(Exercise aim)
This task calls for every entry below to be repeated exactly, without the pictures.

##########

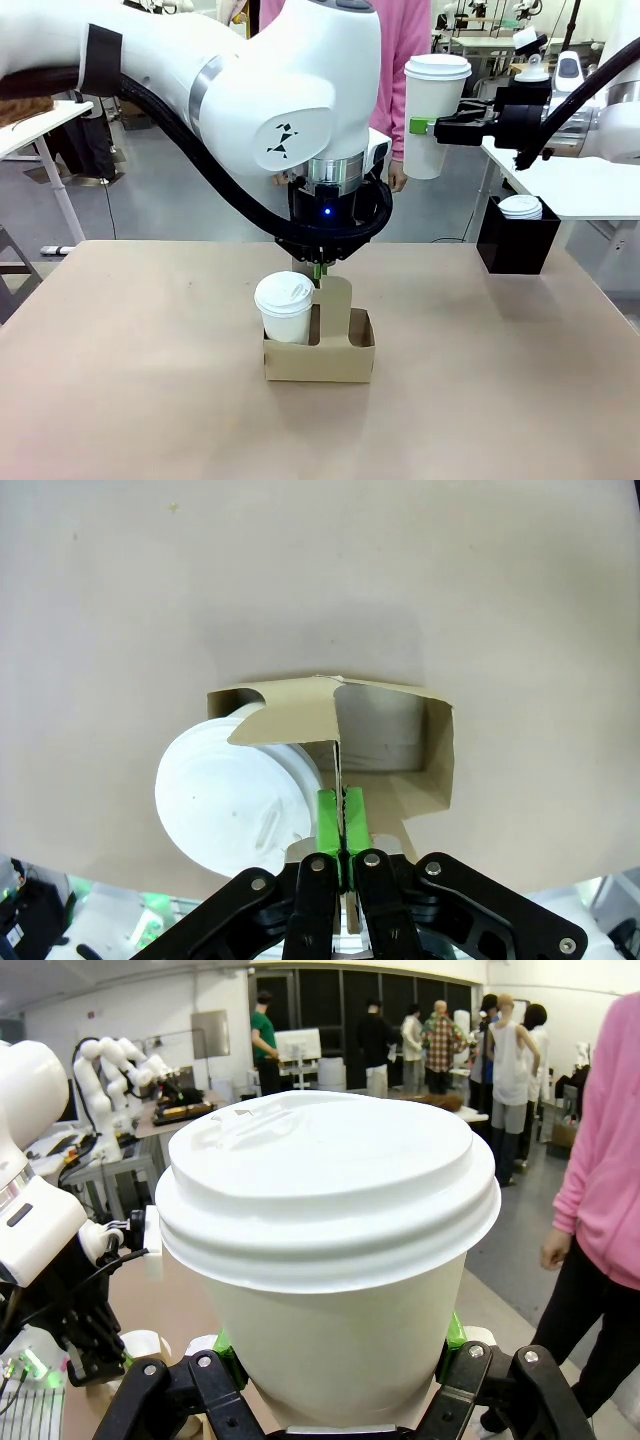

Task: Pour a drink into a cup and package it in a carrier.
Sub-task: Insert the held 600 ml Paper Cup into the Cup Carrier.

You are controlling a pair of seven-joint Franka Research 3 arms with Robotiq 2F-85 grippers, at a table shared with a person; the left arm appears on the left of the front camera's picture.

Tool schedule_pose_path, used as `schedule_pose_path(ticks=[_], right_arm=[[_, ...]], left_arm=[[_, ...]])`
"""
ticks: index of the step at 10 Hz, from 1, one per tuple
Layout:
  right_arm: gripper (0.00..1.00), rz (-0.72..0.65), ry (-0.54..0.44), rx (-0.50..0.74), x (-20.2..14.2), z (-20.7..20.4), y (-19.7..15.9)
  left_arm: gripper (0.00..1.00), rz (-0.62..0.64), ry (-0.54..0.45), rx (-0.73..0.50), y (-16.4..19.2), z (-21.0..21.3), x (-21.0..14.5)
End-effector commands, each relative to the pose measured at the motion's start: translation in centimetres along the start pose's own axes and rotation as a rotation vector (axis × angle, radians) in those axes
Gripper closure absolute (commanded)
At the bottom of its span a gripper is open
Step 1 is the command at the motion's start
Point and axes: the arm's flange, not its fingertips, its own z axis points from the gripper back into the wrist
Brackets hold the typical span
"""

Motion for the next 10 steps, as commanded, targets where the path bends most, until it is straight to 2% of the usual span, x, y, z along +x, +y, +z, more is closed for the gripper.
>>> schedule_pose_path(ticks=[1,2,3,4,5,6,8,10], right_arm=[[0.2,0.007,-0.003,0.003,0.2,-0.1,0.1],[0.2,0.007,-0.003,0.003,0.2,-0.1,0.1],[0.2,0.007,-0.003,0.003,0.2,-0.1,0.1],[0.2,0.0,0.0,0.0,0.0,0.0,0.0],[0.2,-0.001,0.025,0.066,-0.2,-0.9,-1.0],[0.2,-0.019,0.032,0.152,-0.7,-2.0,-2.2],[0.2,-0.019,0.064,0.302,-2.6,-4.6,-3.3],[0.2,0.014,0.05,0.468,-5.2,-5.6,-2.8]], left_arm=[[0.98,-0.001,-0.002,0.003,0.3,0.0,0.0],[0.4,0.0,0.0,0.0,0.0,0.0,0.0],[0.4,-0.004,0.012,-0.027,0.9,0.2,-0.1],[0.0,-0.013,0.019,-0.063,1.5,1.0,0.0],[0.36,-0.031,0.016,-0.08,1.9,1.8,0.2],[0.0,-0.056,0.02,-0.09,2.6,2.7,0.4],[0.0,-0.138,0.054,-0.14,4.8,4.8,1.1],[0.0,-0.252,0.08,-0.236,9.0,7.0,1.9]])
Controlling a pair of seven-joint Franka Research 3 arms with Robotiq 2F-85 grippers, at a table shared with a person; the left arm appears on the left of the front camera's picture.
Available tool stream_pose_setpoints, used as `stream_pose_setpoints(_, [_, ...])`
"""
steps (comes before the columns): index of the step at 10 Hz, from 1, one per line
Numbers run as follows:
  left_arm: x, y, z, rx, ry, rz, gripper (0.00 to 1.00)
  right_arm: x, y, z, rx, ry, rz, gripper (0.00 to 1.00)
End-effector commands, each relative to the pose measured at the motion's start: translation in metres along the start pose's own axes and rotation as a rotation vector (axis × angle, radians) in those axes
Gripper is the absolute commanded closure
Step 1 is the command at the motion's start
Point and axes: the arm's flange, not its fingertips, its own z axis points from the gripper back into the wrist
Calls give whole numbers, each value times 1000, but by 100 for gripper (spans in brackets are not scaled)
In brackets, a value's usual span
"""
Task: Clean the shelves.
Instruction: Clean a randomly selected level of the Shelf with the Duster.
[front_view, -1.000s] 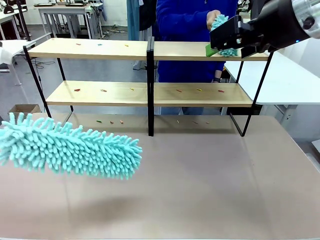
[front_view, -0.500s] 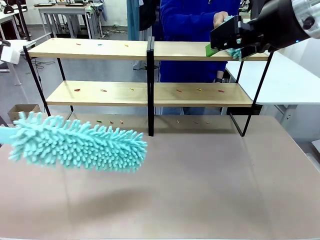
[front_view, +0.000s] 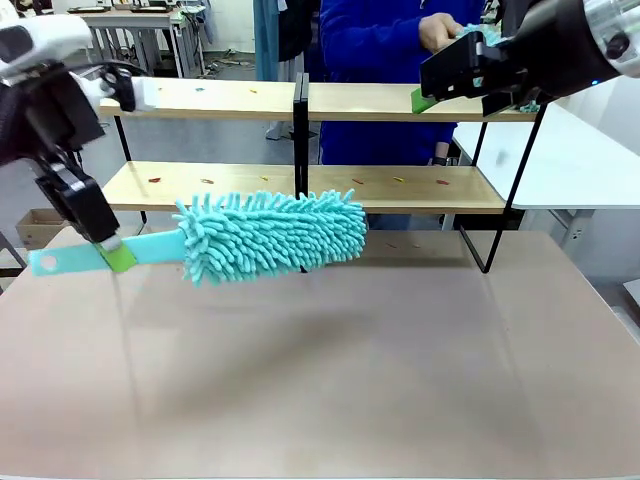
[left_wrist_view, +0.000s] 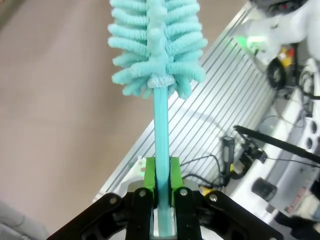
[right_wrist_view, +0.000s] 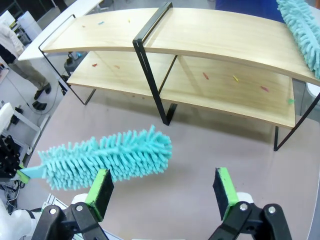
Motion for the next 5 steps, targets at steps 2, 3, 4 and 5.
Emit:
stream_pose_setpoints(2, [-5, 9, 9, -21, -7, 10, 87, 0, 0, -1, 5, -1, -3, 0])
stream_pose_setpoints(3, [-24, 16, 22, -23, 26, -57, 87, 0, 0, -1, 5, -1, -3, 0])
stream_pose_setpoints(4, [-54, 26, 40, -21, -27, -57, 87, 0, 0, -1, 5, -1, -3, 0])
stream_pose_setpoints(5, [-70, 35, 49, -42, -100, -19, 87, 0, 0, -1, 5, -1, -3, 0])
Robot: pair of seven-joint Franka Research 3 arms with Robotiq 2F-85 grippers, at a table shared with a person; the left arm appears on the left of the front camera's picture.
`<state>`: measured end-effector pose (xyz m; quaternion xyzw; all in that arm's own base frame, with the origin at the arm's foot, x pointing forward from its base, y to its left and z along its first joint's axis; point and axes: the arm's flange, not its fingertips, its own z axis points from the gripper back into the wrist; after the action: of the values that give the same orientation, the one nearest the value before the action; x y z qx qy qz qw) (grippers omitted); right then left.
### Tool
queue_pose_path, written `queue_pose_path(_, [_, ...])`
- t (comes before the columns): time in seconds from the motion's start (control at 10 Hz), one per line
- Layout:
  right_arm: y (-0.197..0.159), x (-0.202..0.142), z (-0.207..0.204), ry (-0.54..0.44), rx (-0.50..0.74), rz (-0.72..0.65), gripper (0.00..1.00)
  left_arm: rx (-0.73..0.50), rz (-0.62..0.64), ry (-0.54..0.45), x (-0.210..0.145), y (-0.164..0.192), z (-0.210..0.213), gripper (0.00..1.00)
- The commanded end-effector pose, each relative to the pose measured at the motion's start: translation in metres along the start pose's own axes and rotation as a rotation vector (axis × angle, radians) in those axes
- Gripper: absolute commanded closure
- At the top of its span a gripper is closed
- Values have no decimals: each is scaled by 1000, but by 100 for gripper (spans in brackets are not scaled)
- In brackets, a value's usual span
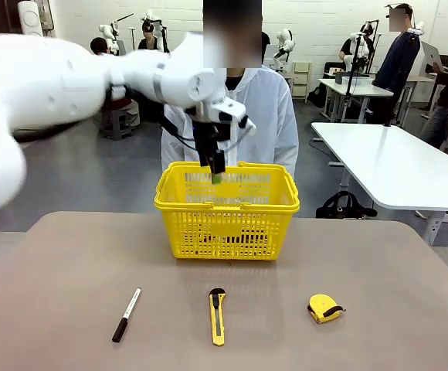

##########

(Answer to the exercise)
Task: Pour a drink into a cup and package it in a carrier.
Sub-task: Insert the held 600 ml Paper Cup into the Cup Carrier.

You are controlling a pair of seven-joint Franka Research 3 arms with Robotiq 2F-85 grippers, at a table shared with a person; the left arm appears on the left of the front camera's picture.

Tool schedule_pose_path, used as `schedule_pose_path(ticks=[_], right_arm=[[_, ...]], left_arm=[[_, ...]])`
"""
ticks: index of the step at 10 Hz, from 1, one per tuple
Layout:
  right_arm: gripper (0.00..1.00), rz (-0.72..0.65), ry (-0.54..0.44), rx (-0.50..0.74), x (-20.2..14.2), z (-20.7..20.4), y (-19.7..15.9)
  left_arm: gripper (0.00..1.00), rz (-0.62..0.64), ry (-0.54..0.45), rx (-0.73..0.50), y (-16.4..19.2), z (-21.0..21.3), x (-21.0..14.5)
End-effector commands, each relative to the pose measured at the motion's start: translation in centimetres along the start pose's own axes and rotation as a rotation vector (axis × angle, radians) in those axes
Gripper closure absolute (commanded)
At the bottom of its span a gripper is open
Step 1 is the command at the motion's start
Point and axes: the arm's flange, not its fingertips, its own z axis points from the gripper back into the wrist
Brackets hold the typical span
"""

Motion for the next 10 steps, as commanded, targets where the path bends most, until it is straight to 2% of the usual span, x, y, z along +x, +y, +z, more is closed for the gripper.
>>> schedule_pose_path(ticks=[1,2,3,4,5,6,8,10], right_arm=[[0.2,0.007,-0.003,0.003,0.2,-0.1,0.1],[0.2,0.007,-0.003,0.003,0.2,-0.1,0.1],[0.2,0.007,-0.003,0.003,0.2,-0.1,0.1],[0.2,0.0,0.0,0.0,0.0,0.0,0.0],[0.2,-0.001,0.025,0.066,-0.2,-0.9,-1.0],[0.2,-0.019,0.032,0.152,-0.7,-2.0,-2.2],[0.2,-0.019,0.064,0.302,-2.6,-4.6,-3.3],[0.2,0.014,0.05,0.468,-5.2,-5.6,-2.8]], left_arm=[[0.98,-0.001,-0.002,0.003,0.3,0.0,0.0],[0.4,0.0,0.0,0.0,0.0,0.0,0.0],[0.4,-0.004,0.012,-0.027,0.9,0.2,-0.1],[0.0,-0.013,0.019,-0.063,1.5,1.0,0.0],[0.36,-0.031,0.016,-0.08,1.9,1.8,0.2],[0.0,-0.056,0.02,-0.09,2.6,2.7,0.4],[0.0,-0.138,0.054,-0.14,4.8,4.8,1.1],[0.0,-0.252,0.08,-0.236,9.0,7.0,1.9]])
Controlling a pair of seven-joint Franka Research 3 arms with Robotiq 2F-85 grippers, at a table shared with a person; the left arm appears on the left of the front camera's picture.
Available tool stream_pose_setpoints, used as `stream_pose_setpoints(_, [_, ...])`
"""
steps (comes before the columns): index of the step at 10 Hz, from 1, one per line
Numbers run as follows:
  left_arm: x, y, z, rx, ry, rz, gripper (0.00 to 1.00)
  right_arm: x, y, z, rx, ry, rz, gripper (0.00 to 1.00)
End-effector commands, each relative to the pose measured at the motion's start: translation in metres along the start pose's own axes and rotation as a rotation vector (axis × angle, radians) in those axes
Gripper is the absolute commanded closure
Step 1 is the command at the motion's start
Point and axes: the arm's flange, not its fingertips, its own z axis points from the gripper back into the wrist
Calls give whole numbers, each value times 1000, but by 100 for gripper (spans in brackets are not scaled)
In brackets, a value's usual span
"""
Task: Clean the shelves.
Instruction: Clean a randomly selected level of the Shelf with the Duster.
[front_view, -1.000s] 
[front_view, -0.500s] 
[front_view, +0.000s] 
[left_wrist_view, +0.000s] 
[right_wrist_view, +0.000s] 
Motion for the next 5 steps, targets at steps 2, 3, 4 and 5.
Emit:
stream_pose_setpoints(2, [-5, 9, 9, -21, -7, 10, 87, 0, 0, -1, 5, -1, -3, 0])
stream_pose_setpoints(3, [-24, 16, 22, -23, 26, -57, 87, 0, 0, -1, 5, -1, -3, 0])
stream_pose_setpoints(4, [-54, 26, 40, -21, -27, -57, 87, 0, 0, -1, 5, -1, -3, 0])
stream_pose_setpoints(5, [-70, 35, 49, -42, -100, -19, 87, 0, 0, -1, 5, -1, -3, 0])
Robot: pair of seven-joint Franka Research 3 arms with Robotiq 2F-85 grippers, at a table shared with a person; the left arm appears on the left of the front camera's picture.
`<state>`: measured end-effector pose (xyz m; quaternion xyzw; all in that arm's own base frame, with the origin at the arm's foot, x pointing forward from its base, y to its left and z along its first joint's axis; point and axes: the arm's flange, not its fingertips, its own z axis points from the gripper back into the wrist; after the action: of the values that give the same orientation, the one nearest the value before the action; x y z qx qy qz qw) (grippers omitted); right then left.
### Tool
queue_pose_path, written `queue_pose_path(_, [_, ...])`
- t (comes before the columns): time in seconds from the motion's start (control at 10 Hz), one per line
- Layout:
  right_arm: y (-0.197..0.159), x (-0.202..0.142), z (-0.207..0.204), ry (-0.54..0.44), rx (-0.50..0.74), rz (-0.72..0.65), gripper (0.00..1.00)
  left_arm: rx (-0.73..0.50), rz (-0.62..0.64), ry (-0.54..0.45), x (-0.210..0.145), y (-0.164..0.192), z (-0.210..0.213), gripper (0.00..1.00)
- The commanded end-effector pose, each relative to the pose measured at the motion's start: translation in metres along the start pose's own axes and rotation as a rotation vector (axis × angle, radians) in those axes
- Gripper: absolute commanded closure
- At the top of its span a gripper is closed
- Values have no decimals: each is scaled by 1000, but by 100 for gripper (spans in brackets are not scaled)
- In brackets, a value's usual span

This finishes the answer.